▶ [Work to be completed]:
From the listing below, pull out all lines with "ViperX" in them.

======

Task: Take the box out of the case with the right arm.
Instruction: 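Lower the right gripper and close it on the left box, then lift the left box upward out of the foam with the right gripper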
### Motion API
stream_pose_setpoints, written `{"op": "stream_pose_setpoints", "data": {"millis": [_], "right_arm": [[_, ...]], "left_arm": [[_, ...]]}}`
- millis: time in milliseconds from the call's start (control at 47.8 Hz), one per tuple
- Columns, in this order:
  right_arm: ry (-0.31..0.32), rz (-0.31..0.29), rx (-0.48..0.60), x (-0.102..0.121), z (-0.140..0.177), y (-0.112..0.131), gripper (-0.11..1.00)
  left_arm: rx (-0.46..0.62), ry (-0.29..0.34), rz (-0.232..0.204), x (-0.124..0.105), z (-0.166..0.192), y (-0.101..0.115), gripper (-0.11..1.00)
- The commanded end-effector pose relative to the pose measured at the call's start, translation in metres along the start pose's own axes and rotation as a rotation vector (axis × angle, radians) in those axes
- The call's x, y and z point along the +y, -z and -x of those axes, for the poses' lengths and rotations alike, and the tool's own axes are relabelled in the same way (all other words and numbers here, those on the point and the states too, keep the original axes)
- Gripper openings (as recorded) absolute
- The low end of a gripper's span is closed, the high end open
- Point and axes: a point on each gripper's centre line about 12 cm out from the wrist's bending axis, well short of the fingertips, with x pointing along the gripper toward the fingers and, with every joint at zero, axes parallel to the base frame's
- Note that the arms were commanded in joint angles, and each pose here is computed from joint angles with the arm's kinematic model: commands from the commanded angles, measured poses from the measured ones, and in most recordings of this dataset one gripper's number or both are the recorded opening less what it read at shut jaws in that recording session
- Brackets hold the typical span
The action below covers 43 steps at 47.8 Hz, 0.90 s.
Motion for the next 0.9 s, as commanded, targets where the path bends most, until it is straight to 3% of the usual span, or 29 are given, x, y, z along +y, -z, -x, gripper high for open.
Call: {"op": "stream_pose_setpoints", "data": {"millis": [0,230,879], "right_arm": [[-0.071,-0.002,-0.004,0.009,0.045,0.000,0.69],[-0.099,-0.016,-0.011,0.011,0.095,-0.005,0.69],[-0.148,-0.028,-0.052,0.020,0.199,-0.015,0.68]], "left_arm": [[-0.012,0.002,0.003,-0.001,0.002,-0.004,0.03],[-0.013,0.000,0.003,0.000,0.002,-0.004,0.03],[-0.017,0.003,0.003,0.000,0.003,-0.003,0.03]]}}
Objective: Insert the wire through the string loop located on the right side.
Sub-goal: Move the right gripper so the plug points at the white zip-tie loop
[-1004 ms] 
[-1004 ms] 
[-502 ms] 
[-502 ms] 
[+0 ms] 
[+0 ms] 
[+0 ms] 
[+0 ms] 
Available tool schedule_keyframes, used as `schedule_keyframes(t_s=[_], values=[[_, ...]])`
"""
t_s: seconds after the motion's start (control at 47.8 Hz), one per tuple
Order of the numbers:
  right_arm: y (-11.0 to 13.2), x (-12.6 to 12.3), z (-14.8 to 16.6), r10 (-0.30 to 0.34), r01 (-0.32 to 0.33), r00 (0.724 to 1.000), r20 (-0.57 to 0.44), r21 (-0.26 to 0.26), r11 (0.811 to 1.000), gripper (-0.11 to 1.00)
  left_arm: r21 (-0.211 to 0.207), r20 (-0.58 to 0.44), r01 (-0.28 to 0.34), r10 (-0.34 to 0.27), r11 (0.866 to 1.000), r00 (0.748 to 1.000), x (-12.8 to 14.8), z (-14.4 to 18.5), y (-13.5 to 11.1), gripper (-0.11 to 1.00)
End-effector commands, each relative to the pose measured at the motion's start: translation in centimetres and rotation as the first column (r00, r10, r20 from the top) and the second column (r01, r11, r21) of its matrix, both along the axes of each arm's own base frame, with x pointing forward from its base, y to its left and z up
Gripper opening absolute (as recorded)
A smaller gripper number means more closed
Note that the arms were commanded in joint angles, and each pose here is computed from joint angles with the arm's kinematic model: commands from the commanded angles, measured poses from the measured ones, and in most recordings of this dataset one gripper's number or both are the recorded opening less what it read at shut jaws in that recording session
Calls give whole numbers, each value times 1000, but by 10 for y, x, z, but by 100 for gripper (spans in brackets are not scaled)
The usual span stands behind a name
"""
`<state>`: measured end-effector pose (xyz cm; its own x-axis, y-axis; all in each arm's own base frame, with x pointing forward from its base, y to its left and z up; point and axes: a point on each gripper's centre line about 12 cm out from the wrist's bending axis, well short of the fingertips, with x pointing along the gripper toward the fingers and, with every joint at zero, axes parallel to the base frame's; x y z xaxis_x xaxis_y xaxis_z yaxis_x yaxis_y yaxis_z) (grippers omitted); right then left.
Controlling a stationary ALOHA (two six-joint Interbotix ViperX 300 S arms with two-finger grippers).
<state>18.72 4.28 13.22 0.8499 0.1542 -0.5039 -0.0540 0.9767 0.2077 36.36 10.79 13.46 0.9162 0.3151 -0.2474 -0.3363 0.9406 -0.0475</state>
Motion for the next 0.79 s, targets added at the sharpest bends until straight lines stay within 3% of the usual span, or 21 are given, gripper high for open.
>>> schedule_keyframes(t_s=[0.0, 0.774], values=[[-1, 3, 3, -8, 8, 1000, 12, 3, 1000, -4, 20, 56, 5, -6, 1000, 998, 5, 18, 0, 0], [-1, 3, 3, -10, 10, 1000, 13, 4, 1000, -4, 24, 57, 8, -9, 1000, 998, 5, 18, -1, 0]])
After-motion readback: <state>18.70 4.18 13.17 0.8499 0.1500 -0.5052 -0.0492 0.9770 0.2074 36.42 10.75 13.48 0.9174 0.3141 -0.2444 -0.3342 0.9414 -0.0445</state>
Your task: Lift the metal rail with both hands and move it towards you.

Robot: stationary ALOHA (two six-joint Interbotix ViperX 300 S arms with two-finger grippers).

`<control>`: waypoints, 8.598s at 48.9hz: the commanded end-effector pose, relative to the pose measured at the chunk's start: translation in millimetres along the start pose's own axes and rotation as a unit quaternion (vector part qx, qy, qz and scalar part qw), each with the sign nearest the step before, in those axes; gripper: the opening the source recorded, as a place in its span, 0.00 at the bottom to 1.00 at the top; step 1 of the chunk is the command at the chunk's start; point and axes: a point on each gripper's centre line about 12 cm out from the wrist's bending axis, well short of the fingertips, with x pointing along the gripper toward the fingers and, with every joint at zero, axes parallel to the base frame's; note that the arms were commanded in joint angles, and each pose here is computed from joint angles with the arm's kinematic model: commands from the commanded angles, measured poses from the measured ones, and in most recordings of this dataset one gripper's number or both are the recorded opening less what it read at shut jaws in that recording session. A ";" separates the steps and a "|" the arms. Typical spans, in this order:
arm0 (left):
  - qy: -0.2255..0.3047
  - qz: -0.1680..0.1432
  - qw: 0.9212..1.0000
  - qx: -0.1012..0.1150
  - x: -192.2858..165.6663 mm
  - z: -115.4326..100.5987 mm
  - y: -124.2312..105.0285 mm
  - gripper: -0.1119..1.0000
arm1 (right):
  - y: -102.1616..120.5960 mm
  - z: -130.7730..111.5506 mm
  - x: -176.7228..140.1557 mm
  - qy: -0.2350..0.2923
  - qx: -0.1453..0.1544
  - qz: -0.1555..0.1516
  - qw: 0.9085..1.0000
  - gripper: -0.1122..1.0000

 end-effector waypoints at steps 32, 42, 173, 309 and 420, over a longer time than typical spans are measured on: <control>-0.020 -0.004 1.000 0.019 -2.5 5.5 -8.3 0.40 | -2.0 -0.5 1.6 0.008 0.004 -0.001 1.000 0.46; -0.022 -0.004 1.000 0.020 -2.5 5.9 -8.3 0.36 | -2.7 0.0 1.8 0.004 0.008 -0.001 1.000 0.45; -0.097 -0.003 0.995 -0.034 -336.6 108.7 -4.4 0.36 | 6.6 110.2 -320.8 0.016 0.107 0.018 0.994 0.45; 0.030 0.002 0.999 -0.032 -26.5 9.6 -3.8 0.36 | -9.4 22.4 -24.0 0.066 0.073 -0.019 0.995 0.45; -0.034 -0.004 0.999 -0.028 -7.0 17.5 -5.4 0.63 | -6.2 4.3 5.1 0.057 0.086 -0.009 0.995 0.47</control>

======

▶ [Result of this exercise]:
Controlling a stationary ALOHA (two six-joint Interbotix ViperX 300 S arms with two-finger grippers).
Robot: stationary ALOHA (two six-joint Interbotix ViperX 300 S arms with two-finger grippers).

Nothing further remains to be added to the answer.